Test data toolkit

Multi-locale faker: real names and cities for DB seeding

Name: Online mock data generator free: 5 locales, JSON, CSV, SQL INSERT
Author: Maurizio Fonte

Generate realistic test data to populate development environments, database seeds and demos. Multi-locale (Italian, English, Spanish, German, French) with curated datasets of names, surnames and cities. Custom schema: pick the fields and their type (name, email, phone, address, UUID, integer, float, boolean, date, lorem ipsum). Output exportable as JSON, CSV and SQL INSERT in batch optimized for database seeding.

Locale Number of rows Output format Table name (SQL)

Schema

How to generate a dataset

1

Pick the locale

Italian for Italian customer datasets, English for generic international datasets, Spanish / German / French for specific markets. The locale drives names, surnames, cities, phone country codes. Email and UUID are locale-independent.
2

Define the schema

Add one row per field in the dataset. Each field has a name (e.g. name, email) and a type (dropdown). Typical user schema: id (UUID) + name (Full name) + email (Email) + created_at (ISO 8601 date).
3

Set rows and format

Row count: 10-1000 typically for local testing, up to 10000 for stress tests. Format: JSON for API fixtures, CSV for Excel/database import, SQL INSERT for direct seeding of MySQL/MariaDB/Postgres.
4

Generate and export

'Generate' button: the output appears in the text-area, copyable or downloadable as a file (.json, .csv, .sql). Generation happens directly in the browser, useful when the schema mirrors a real application domain and you don't want the model structure to leave the machine.

Why generate locally

The data schema as an asset. When you generate mock data to simulate a realistic application domain (customers, orders, transactions, employees, products), the schema itself is valuable information: it reveals the structure of your data model, the relationships between entities, the sensitive fields you handle. Local generation avoids letting that schema transit through third-party services that would log it together with the requester's IP.

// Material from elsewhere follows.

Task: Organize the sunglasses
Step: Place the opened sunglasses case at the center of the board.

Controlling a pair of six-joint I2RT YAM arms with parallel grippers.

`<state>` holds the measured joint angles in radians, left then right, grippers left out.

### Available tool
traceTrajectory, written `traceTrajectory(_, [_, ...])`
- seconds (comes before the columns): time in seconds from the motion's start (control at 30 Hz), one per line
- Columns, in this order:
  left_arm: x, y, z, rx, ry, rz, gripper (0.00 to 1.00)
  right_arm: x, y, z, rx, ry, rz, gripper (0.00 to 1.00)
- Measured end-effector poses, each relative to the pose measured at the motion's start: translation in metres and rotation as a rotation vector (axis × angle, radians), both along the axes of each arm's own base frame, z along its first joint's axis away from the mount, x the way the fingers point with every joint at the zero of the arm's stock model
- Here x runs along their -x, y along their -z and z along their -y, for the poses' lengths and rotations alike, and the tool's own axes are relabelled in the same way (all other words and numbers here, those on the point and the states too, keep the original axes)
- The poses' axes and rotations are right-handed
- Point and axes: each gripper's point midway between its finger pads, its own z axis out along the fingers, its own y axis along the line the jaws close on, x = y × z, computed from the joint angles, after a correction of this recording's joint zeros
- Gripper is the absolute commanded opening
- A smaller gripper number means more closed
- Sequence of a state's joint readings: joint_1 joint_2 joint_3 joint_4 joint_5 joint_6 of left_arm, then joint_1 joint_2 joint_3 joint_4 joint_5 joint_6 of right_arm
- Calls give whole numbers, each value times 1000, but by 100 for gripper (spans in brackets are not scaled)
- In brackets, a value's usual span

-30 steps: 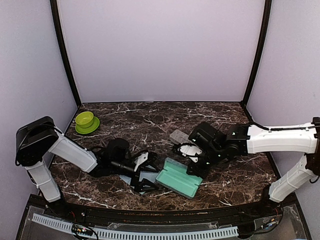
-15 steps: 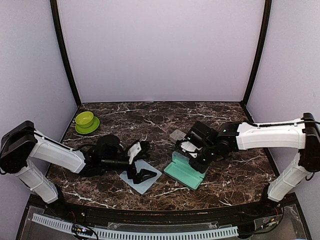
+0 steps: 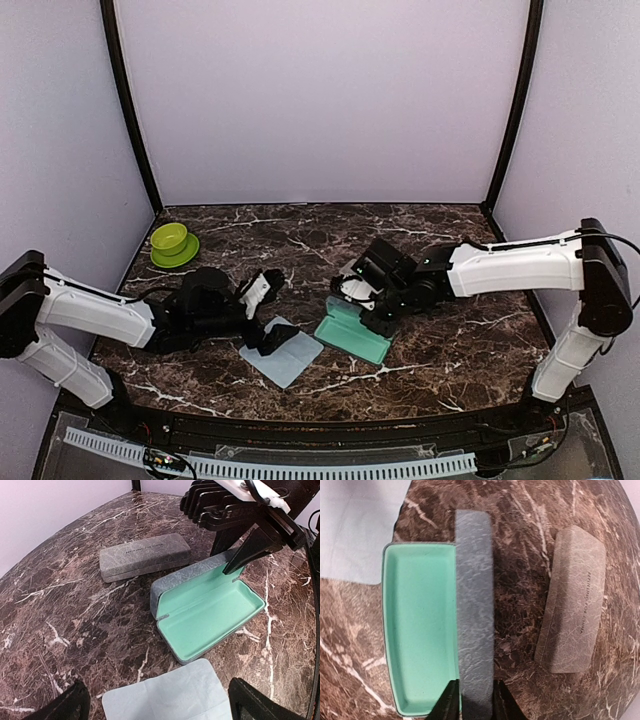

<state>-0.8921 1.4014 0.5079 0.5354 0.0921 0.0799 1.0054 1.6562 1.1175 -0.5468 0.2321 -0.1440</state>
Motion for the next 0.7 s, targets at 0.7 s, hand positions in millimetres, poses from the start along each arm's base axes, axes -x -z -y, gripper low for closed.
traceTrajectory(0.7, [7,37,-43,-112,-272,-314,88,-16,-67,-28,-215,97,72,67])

Curated multi-locale. 60+ real Italian first names and 50+ surnames (Marco, Luca, Giulia, Rossi, Bianchi, Esposito), 30 main cities with consistent ZIPs (Milano 20121, Roma 00100, Napoli 80100). Same curation depth for English, Spanish, German and French. Enough to generate datasets up to roughly 10,000 rows without obvious repetitions, with phone formatting and addresses matching the conventions of each locale.

Multi-target output. Pretty-printed JSON for API fixtures and blob storage. CSV with header for Excel, Google Sheets or database import (UTF-8, comma-separated, double-quote escaping). SQL INSERT with configurable table name, batch INSERT ... VALUES (...), (...) for efficient seeding, capped at 1000 rows per statement to avoid SQL packet size overflow.

Available field types

First / Last / Full name: Random pick from locale-specific embedded datasets. Italian: 60+ first names (Marco, Luca, Giulia...) and 50+ surnames (Rossi, Bianchi, Esposito...). Same depth for other languages.
Email: Pattern: [email protected]. Domain picked from a generic pool (gmail.com, libero.it, outlook.com, fastmail.com...). Realistic but fake.
Phone: Locale-specific: Italian generates +39 3XX XXXXXXX (mobile) or +39 0XX XXXXXXX (landline). English generates +1 (XXX) XXX-XXXX US-style. Etc.
City / ZIP / Country / Address: Locale-specific. Italian: 30 cities with consistent ZIPs (Milano 20121, Roma 00100, Napoli 80100...). Address concatenates a fictitious street name + number.
UUID v4: Generated via crypto.randomUUID() (browser native, RFC 4122 compliant).
Integer / Float / Boolean / Date: Uniform random in configured ranges (integer 1-1000, float 0-100 with 2 decimals, boolean 50/50, date in last 5 years).
ISO Date: Dates in YYYY-MM-DDTHH:mm:ssZ format, useful for created_at/updated_at timestamps.
Lorem ipsum: Sentence (5-15 words) or paragraph (3-5 sentences). From the standard Latin pool.

Glossary

Technical terms used on this page, briefly explained.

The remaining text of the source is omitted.